New Data Analysis Shows Americans More Likely to be Struck by Lightening Than Win in Forced ArbitrationSeptember 10,2019
Washington, DC – Today, the American Association for Justice (AAJ) released a comprehensive report on forced arbitration, which examines forced arbitration claims data over a five-year period from two of the largest arbitration providers in the U.S., AAA (American Arbitration Association) and JAMS. The Truth About Forced Arbitration clearly demonstrates forced arbitration strips Americans of fundamental rights and provides corporations with virtual immunity.
“This groundbreaking research proves the American public has been sold a pack of lies about forced arbitration – it isn’t just as fair as a jury trial, and isn’t faster or cheaper.
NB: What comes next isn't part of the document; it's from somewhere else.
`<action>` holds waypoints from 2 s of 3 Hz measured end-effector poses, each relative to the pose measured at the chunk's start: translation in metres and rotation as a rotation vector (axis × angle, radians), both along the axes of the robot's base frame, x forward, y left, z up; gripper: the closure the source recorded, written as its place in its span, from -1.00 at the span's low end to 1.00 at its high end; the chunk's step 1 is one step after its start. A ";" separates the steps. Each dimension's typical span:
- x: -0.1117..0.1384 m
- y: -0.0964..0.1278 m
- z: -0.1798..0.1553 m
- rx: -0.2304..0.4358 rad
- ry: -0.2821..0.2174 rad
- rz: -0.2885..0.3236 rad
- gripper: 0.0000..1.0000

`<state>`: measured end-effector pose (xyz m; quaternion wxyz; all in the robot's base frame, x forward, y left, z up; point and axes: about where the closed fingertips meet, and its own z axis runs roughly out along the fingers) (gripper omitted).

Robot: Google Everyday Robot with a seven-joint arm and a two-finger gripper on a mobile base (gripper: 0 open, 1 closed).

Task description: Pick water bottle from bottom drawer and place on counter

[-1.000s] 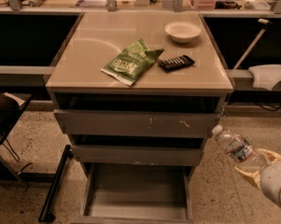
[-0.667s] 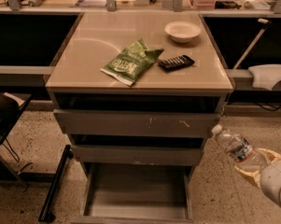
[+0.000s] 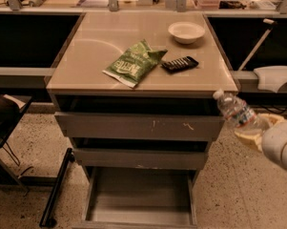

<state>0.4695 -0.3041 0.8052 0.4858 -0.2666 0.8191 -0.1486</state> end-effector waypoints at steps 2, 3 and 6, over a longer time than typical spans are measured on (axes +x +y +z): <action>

In fact, the brand-new data – provided by the arbitration providers themselves – revealed today show you are more likely to be hit by lightning than win in forced arbitration,” said AAJ President Bruce Stern. “The truth is that if you download an app, purchase a cell phone, start a new job, use a rideshare, or admit a parent into a nursing home, you are forced to sign away your right to hold law breaking corporations accountable.”
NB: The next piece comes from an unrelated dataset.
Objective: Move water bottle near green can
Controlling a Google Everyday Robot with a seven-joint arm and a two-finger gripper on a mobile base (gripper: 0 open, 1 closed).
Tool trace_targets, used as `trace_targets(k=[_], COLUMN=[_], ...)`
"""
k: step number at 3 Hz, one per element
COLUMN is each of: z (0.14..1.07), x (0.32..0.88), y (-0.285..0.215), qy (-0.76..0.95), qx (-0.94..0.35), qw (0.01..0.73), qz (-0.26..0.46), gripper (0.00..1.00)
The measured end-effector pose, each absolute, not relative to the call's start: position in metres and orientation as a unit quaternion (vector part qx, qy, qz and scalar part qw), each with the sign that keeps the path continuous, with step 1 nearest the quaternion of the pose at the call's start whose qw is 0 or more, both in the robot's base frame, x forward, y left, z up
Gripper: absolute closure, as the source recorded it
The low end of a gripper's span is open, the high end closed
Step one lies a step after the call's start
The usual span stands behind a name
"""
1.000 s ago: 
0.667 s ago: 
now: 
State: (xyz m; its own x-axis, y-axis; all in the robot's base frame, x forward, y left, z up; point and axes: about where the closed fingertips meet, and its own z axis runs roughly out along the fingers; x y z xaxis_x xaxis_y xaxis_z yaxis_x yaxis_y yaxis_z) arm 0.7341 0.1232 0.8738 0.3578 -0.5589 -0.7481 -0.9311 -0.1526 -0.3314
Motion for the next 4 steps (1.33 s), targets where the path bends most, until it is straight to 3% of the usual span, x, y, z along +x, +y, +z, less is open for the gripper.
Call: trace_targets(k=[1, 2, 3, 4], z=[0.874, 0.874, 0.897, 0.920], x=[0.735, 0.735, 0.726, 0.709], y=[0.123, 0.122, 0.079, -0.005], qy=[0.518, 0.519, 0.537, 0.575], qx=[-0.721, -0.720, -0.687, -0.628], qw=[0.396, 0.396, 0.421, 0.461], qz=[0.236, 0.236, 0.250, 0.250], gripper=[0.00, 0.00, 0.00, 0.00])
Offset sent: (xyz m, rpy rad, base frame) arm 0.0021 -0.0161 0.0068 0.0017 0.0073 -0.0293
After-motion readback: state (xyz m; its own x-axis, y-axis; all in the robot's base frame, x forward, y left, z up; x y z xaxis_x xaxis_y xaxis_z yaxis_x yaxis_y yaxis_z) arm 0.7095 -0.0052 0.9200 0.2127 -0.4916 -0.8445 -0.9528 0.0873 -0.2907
Even though there are over 800 million arbitration clauses in effect today, AAA and JAMS only recorded 30,000 consumer arbitrations over a five-year period – an average of 6,000 claims annually. Of those 6,000 consumer arbitrations, only 6% of cases, or 1,909 consumers, won some type of monetary award, which averages to 382 consumers per year, and is less than the number of people stuck by lightning annually. In addition, AAJ researchers discovered AAA deletes cases by filing date rather than closure date every quarter even though this is a database of closed claims. This means that the longer it takes for an arbitration case to resolve, the quicker it is purged from that database and any case that takes more than five years will never even appear in their records. Any research claiming arbitration is faster than litigation has been skewed by this data manipulation.
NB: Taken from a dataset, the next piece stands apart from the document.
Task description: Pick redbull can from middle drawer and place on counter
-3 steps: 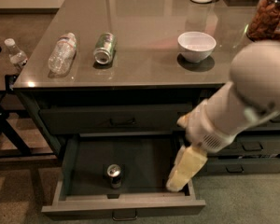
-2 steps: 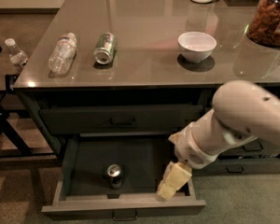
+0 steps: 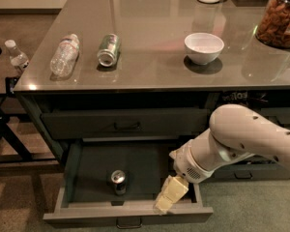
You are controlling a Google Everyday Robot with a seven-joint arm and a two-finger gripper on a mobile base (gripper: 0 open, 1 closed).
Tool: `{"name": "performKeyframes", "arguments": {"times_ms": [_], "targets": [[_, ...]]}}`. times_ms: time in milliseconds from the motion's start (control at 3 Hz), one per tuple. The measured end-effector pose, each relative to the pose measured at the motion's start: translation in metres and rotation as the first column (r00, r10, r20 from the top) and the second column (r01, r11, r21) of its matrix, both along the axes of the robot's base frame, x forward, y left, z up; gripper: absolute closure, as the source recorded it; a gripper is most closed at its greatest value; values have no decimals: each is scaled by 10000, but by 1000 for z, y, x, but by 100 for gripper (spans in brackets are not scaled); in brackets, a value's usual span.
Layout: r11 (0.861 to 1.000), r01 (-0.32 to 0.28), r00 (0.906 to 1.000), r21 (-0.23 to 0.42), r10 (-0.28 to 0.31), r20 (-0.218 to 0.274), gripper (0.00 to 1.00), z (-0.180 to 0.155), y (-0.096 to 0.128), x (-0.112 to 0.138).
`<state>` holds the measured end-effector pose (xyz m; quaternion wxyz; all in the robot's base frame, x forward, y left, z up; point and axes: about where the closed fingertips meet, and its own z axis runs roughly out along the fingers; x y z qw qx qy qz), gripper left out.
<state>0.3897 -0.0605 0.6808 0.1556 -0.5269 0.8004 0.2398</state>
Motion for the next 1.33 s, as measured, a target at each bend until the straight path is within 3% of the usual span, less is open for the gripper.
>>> {"name": "performKeyframes", "arguments": {"times_ms": [333,667,1000,1333], "targets": [[9998,-55,9999,186,58,-141,0,-9,4,-3],[9945,-206,9991,1028,242,-336,0,-46,29,-6],[9807,-130,9993,1950,195,-313,0,-92,60,11],[9807,-130,9993,1951,194,-313,0,-92,60,11]]}}
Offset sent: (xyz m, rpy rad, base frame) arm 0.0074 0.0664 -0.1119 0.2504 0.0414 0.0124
The report highlights the two largest sectors guilty of using forced arbitration clauses – employment contracts and financial services. Of the 60 million employees subject to forced arbitration, only .02% tried to pursue a claim, and of those, only 282 were awarded monetary damages over the five-year period studied. That equates to an average of 56 workers per year, less than one-ten-thousandth of one percent of all American workers subject to forced arbitration. In financial services arbitration (credit cards/banks), consumers brought 6,012 claims over five years totaling $3.7 billion in damages, but won monetary awards in just 131 (2.2%) cases, totaling $7.4 million, which is .2% of the claimed damages. According to studies conducted by the Economic Policy Institute (EPI), more than 80% of nonunion private sector workers will be unable to sue their employers due to forced arbitration within the next five years. In addition, the most marginalized individuals are the ones most adversely affected – women, minorities, and lower income individuals, as forced arbitration is more common in low-wage workplaces and in industries that are disproportionately composed of women and African American workers.
Stern added, “Forced arbitration silences sexual harassment survivors, takes advantage of workers and consumers, and undermines public health and safety. Fortunately, there is a solution to this pernicious problem. Congress has the opportunity to end forced arbitration and vote for the FAIR Act this month, so that all Americans can exercise their fundamental rights.”